### ABOUT THIS TASK
For the records below, give the number of lines containing the word "marker" and no other text.

### DATA FOR PROCESSING

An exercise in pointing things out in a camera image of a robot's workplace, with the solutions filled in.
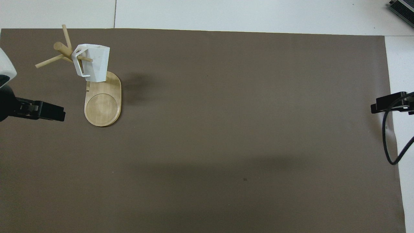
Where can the wooden cup rack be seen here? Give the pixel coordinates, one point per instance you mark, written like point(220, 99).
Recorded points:
point(103, 106)

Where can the grey device box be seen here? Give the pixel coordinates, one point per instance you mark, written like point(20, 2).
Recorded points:
point(404, 9)

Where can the white angular cup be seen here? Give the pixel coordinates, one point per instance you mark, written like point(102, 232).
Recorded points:
point(97, 63)

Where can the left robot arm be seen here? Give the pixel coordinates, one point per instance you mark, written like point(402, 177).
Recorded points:
point(5, 66)

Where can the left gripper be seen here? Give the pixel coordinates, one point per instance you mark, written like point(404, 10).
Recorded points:
point(6, 103)

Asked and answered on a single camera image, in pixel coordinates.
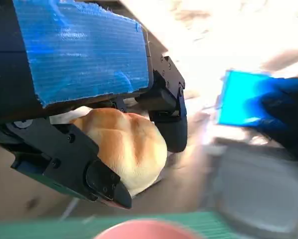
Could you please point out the round toy bread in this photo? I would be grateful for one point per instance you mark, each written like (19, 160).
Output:
(129, 139)

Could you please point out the green cutting mat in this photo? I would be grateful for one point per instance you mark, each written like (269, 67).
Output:
(39, 227)

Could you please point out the blue monitor screen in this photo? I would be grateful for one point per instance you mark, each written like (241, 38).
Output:
(236, 99)

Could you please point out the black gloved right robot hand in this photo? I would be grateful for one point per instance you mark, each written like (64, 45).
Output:
(288, 112)

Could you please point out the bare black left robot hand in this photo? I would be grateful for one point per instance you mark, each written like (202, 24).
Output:
(84, 57)

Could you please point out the pink bowl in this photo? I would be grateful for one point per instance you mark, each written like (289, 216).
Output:
(144, 231)

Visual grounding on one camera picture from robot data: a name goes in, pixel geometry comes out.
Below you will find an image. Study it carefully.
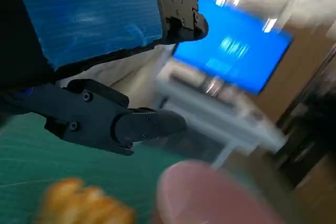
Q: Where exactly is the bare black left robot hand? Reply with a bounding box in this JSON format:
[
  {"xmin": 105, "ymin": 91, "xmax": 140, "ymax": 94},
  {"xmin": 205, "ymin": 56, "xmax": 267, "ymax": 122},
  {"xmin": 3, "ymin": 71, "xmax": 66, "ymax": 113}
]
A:
[{"xmin": 0, "ymin": 0, "xmax": 209, "ymax": 156}]

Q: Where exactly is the long twisted toy bread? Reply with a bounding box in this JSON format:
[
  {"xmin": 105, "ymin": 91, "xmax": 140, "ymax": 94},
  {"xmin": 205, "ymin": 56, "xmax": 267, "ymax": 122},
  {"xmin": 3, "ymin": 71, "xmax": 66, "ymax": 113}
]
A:
[{"xmin": 36, "ymin": 177, "xmax": 138, "ymax": 224}]

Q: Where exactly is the pink bowl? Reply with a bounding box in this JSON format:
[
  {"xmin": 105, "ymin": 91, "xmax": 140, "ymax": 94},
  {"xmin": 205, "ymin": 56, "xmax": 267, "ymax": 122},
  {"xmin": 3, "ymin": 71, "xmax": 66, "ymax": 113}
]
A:
[{"xmin": 153, "ymin": 160, "xmax": 287, "ymax": 224}]

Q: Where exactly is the green cutting mat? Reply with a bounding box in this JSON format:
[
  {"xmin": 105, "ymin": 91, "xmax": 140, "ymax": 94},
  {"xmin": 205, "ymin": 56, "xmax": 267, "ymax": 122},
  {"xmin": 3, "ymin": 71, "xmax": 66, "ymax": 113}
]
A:
[{"xmin": 0, "ymin": 112, "xmax": 226, "ymax": 224}]

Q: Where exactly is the blue screen monitor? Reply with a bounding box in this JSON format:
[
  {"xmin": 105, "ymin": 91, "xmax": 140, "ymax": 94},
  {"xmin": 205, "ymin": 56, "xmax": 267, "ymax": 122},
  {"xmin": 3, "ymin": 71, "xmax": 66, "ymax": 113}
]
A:
[{"xmin": 172, "ymin": 0, "xmax": 295, "ymax": 97}]

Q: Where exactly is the white desk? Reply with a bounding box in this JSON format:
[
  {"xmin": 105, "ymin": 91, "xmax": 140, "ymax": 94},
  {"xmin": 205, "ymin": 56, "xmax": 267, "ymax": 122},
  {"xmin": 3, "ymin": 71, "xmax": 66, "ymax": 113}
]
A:
[{"xmin": 154, "ymin": 72, "xmax": 289, "ymax": 170}]

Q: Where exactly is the dark shelf unit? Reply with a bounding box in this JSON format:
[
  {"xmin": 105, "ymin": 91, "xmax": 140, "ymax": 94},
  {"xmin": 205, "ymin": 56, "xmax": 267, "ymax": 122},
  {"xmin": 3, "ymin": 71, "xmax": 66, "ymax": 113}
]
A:
[{"xmin": 275, "ymin": 50, "xmax": 336, "ymax": 191}]

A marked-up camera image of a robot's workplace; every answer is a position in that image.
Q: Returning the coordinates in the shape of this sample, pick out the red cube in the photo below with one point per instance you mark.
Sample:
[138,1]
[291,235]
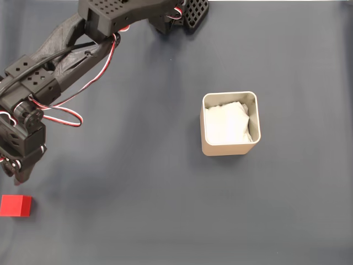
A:
[12,205]

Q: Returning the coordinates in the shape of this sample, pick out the beige square box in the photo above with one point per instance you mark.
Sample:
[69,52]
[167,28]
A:
[229,150]

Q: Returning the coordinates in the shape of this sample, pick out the white tissue padding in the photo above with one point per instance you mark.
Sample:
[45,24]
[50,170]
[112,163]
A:
[226,124]

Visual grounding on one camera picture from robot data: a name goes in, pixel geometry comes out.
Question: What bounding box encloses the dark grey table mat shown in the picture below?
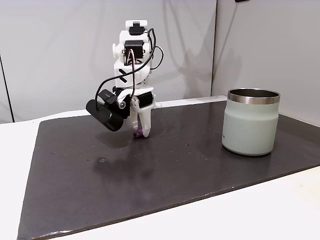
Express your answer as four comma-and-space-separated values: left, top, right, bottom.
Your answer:
16, 99, 320, 240

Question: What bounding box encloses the black oval camera box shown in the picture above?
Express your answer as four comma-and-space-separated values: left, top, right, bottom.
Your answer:
85, 88, 131, 133

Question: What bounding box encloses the thin black pole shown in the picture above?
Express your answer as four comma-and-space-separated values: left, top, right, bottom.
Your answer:
0, 52, 15, 123

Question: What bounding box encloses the short black motor cable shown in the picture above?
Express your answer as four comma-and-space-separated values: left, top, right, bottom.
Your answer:
149, 45, 165, 70

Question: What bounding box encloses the long black camera cable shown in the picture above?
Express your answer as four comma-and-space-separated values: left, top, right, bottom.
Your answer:
94, 28, 157, 112

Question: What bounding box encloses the pale green steel-rimmed cup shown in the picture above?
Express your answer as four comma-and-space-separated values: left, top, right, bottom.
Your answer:
221, 88, 281, 157

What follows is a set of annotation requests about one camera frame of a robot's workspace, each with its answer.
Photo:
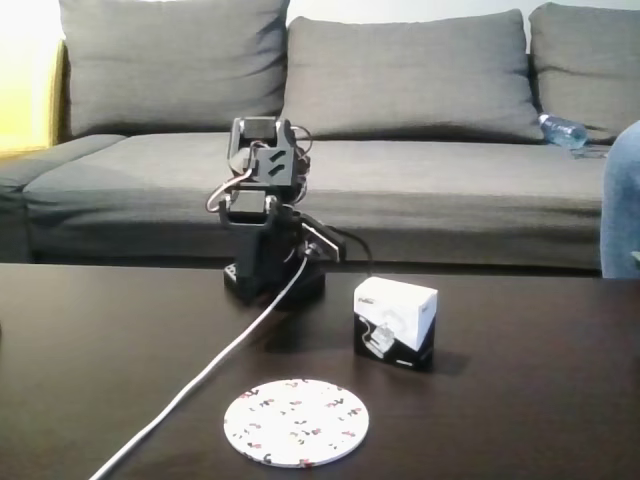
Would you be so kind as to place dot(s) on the person's leg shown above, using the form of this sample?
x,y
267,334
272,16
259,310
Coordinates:
x,y
622,210

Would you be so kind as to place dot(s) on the wide grey back cushion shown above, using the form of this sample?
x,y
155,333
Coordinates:
x,y
410,75

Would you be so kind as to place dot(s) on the dark flat booklet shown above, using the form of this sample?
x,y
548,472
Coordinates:
x,y
592,152

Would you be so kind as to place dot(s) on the clear plastic water bottle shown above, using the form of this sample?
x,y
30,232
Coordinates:
x,y
562,131

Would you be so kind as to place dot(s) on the black and white servo box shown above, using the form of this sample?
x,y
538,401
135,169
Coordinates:
x,y
395,325

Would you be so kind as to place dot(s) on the grey fabric sofa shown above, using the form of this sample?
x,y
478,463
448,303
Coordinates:
x,y
150,190

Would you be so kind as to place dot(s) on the black connector box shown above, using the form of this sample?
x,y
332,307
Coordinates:
x,y
325,240

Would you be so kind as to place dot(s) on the yellow wooden board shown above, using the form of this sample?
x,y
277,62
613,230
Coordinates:
x,y
59,95

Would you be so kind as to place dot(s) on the round white patterned coaster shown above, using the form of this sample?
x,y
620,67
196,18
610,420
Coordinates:
x,y
297,422

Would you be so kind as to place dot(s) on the large grey back cushion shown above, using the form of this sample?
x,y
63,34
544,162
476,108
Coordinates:
x,y
170,65

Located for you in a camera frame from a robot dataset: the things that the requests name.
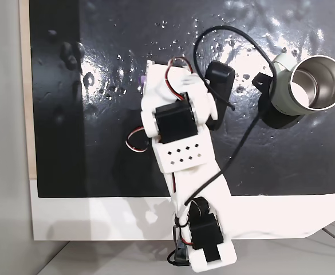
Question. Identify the black rubber mat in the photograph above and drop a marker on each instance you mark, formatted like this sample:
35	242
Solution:
98	157

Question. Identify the pale green steel mug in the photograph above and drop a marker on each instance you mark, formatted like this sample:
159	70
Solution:
281	94

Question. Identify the black camera box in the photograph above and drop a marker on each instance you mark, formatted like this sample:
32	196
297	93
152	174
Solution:
218	77

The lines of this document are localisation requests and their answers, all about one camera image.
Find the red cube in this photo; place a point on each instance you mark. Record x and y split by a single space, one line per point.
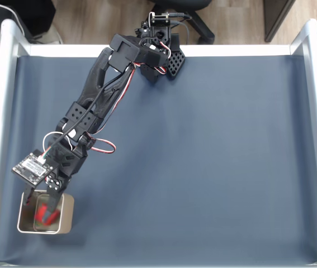
39 216

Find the square metal tin container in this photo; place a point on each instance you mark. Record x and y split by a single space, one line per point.
67 217

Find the dark blue mat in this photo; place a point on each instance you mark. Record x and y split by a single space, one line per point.
203 167

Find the black box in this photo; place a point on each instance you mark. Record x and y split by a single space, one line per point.
35 14

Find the black office chair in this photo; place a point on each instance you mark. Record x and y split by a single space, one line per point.
203 28

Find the dark cabinet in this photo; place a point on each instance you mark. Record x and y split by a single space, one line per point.
275 16

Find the bare camera circuit board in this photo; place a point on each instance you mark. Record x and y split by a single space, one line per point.
32 167

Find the silver metal cart frame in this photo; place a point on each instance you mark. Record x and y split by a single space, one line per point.
7 83

### RESPONSE BELOW
3